Now, what bothers me about this episode?  Never, in the entire hour, is it pointed out that Gallant & Pratt are initially pulled over because of their vehicle.  It is repeatedly said that they were stopped and questioned because of their race.  However, I must point out that it’s the vehicle that got them noticed.  Then their sex, then their race (since it is a way of narrowing suspects down).  Added to that is the bloody shirt and the fact that they know that diner and the area in which it’s located.

 

Whether that kind of police action (in narrowing down suspects through points of identification) is appropriate was not in question.  The character who defended this kind of action (Dr.
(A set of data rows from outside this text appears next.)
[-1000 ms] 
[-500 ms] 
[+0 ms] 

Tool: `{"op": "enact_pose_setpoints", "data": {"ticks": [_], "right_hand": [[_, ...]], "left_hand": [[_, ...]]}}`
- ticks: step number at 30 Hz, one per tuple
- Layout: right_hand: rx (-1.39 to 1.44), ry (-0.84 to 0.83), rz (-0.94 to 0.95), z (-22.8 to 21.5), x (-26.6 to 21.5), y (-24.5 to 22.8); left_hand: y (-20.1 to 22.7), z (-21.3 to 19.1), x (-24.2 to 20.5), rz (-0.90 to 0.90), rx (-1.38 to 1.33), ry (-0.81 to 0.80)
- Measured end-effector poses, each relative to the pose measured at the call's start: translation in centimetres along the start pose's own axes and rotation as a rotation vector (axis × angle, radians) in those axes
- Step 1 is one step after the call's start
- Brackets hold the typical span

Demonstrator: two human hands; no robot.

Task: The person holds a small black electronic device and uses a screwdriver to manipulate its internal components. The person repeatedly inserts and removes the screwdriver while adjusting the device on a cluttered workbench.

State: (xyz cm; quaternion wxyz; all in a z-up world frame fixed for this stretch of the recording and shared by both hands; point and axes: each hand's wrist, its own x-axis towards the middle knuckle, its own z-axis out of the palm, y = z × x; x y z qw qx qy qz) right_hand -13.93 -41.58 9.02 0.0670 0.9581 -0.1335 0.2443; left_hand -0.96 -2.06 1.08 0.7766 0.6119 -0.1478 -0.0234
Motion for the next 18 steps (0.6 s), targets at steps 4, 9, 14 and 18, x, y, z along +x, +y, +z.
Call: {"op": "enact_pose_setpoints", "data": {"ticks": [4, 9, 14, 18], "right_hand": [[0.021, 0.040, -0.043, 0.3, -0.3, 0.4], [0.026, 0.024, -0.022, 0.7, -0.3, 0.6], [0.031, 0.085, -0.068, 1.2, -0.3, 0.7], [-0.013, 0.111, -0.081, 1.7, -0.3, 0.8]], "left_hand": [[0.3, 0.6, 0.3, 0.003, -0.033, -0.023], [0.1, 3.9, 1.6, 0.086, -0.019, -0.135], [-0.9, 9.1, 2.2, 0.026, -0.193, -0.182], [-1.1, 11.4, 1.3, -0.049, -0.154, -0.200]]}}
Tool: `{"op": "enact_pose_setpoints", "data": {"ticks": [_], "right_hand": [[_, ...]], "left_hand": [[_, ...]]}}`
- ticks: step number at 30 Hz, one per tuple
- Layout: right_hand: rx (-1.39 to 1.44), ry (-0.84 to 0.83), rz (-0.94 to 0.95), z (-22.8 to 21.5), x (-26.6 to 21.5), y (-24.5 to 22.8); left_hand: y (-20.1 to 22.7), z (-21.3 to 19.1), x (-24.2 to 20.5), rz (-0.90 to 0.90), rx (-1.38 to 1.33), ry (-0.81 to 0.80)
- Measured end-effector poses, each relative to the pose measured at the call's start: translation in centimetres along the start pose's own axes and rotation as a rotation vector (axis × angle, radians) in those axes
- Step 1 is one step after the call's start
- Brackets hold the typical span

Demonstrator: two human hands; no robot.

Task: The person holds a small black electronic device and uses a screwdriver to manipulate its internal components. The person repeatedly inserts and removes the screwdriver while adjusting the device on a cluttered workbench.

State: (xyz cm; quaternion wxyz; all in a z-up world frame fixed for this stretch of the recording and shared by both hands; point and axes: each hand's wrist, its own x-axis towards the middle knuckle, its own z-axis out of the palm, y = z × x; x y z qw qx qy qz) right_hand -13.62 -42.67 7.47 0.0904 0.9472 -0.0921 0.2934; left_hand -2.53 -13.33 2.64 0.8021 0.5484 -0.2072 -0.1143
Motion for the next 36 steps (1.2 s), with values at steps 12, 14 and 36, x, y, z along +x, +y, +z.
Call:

Corday) did not defend the process of finding perpetrators based factors given by eye-witness accounts, she defended racial profiling (comparing it to her recent flight from England, where an Arabic patron was pulled aside and searched).  Call me crazy, but it seems that they ignored the real issue at hand.  They created potential “racial profiling” while ignoring the other factors that led to the boys being taken to the station.  And during  the fight with her boyfriend, Chen never pointed out that the vehicle was the solid ID she gave, and that he happened to be driving an identical vehicle. 

 

The thing that should’ve been argued about racial inequalities, in my opinion, was the way the police officers treated them.  But then, my father (former police officer) totally defended their actions, and he never had a reputation for being rough or violent with suspects.  (And while I know he is less aware of his own racial biases than he could be, I also know that he married outside of his race and always treats people equally—at least in my presence. ) So, maybe there’s something that I’m too uneducated to know about in the realms of police-keeping.

 

But still, I’ve always been a little irked about that episode for many reasons.  There are so many ways to work in the horrible aspect of racial profiling into a show like ER.  In this case, what bothered me the most was not the aspect that Pratt & Gallant felt like victims of racial profiling—maybe they were, and I’m seeing it through culturally biased eyes?—but that the person who defended the police force’s actions was defending the principal of racial profiling, rather than trying to be objective about the situation, rather than pointing out that it wasn’t one profile based on race, but five based on: vehicle, gender, race, proximity, and potential evidence.  And the fact is, they never went anywhere with it.  Gallant never sought out an attorney to deal with the unjust situation.  Chen never pointed out to Pratt that she understood the bigotry of the world, since she is also of a minority ethnicity in the US.  Chunie and Yoshi and Luka never jumped in to talk about their experiences as Puerto Ricans, Asian-Americans, or Eastern European immigrants, respectively.  There was so much that could’ve been done, either in that episode or the shows to follow.

 

I’m not trying to say that racial profiling doesn’t exist.  It does, and it sickens me.  And I’m not trying to say that the police action in this particular episode was right—I am quick to say that I don’t completely understand how Chicago law supports or doesn’t support their movements.  I just think that if a relatively dim viewer like me could come up with a reason to support the police, certainly Dr. Corday or one of the other educated people could stand up and say it, rather than being the jerk who supports racial profiling. (and can I quickly point out that Corday would be the last person I’d expect to hear that from? Romano, certainly, but not Lizzie!)  Instead the issue was painted in black and white, and all the shades of grey were ignored.